| TASK DETAILS |
Only the lines holding "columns" are wanted; find them in the listing and return each one.

========================================================================

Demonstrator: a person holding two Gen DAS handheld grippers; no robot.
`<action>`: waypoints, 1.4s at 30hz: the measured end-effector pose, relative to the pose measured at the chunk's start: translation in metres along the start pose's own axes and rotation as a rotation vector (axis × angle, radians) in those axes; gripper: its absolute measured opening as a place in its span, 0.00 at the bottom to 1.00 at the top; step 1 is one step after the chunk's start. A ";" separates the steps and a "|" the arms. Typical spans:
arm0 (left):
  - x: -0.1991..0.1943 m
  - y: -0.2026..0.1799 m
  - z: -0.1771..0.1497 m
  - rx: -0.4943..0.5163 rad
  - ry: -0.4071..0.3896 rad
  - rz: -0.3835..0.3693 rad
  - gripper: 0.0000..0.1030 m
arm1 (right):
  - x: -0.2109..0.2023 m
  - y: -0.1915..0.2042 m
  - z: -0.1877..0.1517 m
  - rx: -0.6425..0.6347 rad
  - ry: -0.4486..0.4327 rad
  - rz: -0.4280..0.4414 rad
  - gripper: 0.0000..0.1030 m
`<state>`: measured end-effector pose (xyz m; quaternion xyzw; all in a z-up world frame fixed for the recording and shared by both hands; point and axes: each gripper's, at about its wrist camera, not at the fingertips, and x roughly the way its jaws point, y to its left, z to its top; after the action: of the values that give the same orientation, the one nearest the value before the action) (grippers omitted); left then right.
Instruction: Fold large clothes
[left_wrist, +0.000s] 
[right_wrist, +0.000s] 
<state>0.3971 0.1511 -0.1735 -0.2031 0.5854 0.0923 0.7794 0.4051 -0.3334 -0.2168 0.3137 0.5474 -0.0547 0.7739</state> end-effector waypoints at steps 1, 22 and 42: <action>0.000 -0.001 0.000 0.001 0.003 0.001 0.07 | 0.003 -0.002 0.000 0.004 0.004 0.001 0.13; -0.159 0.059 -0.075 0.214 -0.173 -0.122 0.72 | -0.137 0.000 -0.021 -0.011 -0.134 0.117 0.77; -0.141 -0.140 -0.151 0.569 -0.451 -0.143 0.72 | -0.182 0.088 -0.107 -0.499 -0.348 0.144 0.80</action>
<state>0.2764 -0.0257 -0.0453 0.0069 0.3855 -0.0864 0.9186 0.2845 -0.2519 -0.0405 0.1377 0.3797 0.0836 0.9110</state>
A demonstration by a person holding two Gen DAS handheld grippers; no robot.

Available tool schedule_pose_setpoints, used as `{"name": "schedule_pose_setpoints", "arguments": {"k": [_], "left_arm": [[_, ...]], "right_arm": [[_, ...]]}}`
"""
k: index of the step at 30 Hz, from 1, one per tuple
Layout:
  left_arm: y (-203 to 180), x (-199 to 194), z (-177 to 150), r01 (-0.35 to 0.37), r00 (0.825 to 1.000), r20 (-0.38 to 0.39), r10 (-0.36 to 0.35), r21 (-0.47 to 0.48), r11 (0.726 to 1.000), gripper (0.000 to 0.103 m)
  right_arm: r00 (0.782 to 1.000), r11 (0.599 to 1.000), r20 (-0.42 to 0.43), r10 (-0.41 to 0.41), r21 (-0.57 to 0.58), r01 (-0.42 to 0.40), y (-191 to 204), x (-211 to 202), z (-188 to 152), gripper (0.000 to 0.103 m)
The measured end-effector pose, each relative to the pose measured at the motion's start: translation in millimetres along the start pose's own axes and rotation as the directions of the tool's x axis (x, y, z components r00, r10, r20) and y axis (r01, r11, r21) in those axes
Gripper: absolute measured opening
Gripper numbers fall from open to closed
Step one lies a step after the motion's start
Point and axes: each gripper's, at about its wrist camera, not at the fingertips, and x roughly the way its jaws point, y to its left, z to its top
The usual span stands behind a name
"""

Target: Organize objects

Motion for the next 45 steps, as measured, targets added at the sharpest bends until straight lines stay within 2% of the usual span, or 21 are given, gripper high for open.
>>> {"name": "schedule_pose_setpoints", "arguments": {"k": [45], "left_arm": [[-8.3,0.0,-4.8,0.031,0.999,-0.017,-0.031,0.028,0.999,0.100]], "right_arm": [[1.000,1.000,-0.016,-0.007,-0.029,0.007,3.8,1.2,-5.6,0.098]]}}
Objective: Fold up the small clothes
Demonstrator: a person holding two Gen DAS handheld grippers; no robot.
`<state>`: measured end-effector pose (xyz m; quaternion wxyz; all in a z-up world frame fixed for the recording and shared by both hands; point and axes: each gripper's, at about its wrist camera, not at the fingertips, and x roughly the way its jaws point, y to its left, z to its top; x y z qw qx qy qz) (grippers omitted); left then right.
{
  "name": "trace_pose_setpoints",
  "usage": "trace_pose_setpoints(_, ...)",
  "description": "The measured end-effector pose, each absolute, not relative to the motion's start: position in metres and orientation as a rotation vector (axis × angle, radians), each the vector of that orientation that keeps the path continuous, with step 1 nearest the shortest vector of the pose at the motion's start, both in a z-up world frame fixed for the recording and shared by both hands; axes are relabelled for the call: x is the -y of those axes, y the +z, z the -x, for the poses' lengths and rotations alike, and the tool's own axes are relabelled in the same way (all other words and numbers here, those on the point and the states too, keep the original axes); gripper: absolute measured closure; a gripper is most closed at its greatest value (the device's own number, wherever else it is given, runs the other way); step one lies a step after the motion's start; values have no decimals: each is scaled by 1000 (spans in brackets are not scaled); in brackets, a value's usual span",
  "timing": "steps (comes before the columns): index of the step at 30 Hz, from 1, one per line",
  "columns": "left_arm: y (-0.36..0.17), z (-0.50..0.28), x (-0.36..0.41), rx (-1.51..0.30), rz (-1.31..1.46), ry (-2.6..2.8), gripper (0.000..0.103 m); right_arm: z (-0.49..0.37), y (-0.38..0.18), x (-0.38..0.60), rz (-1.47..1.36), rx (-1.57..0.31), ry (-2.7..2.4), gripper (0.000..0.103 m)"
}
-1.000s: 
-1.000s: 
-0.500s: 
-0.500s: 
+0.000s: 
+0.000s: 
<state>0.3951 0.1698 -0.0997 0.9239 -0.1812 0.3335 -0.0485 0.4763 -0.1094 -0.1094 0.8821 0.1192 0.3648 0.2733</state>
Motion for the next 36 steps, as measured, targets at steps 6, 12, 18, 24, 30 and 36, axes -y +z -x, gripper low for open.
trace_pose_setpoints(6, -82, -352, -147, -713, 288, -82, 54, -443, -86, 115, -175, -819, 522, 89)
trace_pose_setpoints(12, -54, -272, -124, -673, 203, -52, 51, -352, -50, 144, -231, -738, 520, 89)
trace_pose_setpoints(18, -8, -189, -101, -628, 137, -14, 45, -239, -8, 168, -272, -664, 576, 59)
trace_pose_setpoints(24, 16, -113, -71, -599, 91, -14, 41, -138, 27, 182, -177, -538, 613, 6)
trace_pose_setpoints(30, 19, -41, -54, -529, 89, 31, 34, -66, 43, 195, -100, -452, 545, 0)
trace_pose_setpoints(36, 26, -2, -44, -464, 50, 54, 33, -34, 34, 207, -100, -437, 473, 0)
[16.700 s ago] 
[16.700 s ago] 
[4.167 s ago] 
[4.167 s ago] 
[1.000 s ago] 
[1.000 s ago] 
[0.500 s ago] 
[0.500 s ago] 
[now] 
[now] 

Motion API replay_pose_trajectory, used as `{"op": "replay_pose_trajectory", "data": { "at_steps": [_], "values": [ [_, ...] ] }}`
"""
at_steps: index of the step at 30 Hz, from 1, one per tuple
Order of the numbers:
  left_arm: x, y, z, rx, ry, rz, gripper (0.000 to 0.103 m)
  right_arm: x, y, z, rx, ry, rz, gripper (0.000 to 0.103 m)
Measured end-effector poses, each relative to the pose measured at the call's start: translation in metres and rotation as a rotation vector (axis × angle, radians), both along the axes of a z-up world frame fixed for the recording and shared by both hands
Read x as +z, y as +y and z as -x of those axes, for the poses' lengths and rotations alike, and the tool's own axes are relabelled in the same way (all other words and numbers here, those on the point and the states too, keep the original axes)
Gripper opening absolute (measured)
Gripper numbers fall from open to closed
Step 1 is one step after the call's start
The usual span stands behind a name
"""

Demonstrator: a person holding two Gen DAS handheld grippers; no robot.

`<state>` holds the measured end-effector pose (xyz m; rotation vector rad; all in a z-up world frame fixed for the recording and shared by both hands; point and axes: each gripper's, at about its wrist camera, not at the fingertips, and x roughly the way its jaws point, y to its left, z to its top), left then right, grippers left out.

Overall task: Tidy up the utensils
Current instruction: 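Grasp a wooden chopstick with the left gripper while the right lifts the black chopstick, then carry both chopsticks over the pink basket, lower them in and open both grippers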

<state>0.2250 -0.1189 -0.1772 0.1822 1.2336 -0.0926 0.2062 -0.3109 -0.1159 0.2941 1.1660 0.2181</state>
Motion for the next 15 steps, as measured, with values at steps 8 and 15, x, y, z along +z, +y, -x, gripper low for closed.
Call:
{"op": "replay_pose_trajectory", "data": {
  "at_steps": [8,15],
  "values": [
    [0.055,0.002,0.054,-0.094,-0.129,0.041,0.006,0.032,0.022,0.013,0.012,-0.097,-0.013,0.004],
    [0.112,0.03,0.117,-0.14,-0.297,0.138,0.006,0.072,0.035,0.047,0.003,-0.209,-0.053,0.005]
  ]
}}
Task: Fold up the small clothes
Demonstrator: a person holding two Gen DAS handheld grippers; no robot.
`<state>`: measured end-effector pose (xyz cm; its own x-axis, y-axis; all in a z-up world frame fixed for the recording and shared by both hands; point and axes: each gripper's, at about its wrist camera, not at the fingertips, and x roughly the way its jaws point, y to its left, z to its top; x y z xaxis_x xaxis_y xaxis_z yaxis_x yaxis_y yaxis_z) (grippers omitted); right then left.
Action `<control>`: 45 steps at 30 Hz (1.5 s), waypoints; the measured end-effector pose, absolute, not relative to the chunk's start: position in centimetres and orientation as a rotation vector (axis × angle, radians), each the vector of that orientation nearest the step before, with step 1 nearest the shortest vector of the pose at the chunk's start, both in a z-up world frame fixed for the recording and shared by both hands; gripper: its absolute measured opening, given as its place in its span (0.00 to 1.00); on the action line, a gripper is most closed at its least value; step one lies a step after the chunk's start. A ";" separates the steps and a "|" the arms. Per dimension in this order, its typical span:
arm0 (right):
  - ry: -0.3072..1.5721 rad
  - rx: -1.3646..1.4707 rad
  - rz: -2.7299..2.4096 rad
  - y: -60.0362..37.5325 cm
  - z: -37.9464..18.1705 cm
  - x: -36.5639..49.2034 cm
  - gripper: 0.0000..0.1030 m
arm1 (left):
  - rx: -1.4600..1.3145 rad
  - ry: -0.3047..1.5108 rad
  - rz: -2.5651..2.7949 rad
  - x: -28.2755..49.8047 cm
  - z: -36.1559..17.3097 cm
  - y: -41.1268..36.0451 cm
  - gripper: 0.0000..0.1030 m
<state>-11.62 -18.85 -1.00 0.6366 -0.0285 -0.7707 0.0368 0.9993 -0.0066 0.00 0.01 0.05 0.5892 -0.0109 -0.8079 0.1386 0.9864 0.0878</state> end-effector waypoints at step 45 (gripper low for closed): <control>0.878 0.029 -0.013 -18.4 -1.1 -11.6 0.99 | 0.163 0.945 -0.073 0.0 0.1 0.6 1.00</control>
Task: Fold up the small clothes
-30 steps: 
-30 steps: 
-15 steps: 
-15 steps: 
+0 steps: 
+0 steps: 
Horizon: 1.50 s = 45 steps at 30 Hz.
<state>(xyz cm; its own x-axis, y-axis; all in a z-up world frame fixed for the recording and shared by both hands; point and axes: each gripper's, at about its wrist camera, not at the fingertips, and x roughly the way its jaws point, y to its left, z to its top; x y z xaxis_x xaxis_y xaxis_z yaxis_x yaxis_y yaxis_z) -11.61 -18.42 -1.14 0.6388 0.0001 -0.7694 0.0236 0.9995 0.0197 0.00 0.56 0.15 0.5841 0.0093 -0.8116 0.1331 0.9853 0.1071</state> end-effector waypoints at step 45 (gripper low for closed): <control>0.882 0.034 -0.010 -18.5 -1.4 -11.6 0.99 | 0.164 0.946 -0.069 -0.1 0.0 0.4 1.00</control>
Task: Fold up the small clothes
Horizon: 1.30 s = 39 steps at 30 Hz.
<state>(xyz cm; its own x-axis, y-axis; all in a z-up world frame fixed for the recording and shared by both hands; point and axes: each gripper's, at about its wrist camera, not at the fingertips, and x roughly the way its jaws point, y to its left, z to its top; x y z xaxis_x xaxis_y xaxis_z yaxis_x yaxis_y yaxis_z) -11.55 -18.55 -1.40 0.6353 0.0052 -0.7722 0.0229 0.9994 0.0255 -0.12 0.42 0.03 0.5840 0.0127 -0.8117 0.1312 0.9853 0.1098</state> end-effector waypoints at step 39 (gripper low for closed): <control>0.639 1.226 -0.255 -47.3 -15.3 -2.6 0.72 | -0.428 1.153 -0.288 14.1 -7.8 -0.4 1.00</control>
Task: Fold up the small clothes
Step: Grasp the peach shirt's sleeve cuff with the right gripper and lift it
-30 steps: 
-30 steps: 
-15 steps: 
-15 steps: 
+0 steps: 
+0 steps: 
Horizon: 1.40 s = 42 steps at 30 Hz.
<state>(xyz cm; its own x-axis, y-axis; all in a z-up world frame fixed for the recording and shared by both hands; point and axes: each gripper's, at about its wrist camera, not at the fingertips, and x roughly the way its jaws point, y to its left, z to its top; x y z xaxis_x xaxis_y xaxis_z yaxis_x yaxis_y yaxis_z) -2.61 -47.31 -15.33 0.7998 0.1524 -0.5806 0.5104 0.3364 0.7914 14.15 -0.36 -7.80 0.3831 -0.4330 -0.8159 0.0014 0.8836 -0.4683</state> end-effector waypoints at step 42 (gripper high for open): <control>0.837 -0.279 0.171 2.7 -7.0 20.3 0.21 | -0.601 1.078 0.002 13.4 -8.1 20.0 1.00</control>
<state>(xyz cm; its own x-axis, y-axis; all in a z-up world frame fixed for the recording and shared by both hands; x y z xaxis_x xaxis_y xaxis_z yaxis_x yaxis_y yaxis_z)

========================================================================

| SOLUTION FOR THIS EXERCISE |
  "timing": "steps (comes before the columns): index of the step at 30 Hz, from 1, one per line",
  "columns": "left_arm: y (-0.36..0.17), z (-0.50..0.28), x (-0.36..0.41), rx (-1.51..0.30), rz (-1.31..1.46), ry (-2.6..2.8), gripper (0.000..0.103 m); right_arm: z (-0.49..0.37), y (-0.38..0.18), x (-0.38..0.60), rz (-1.47..1.36), rx (-1.57..0.31), ry (-2.7..2.4), gripper (0.000..0.103 m)"

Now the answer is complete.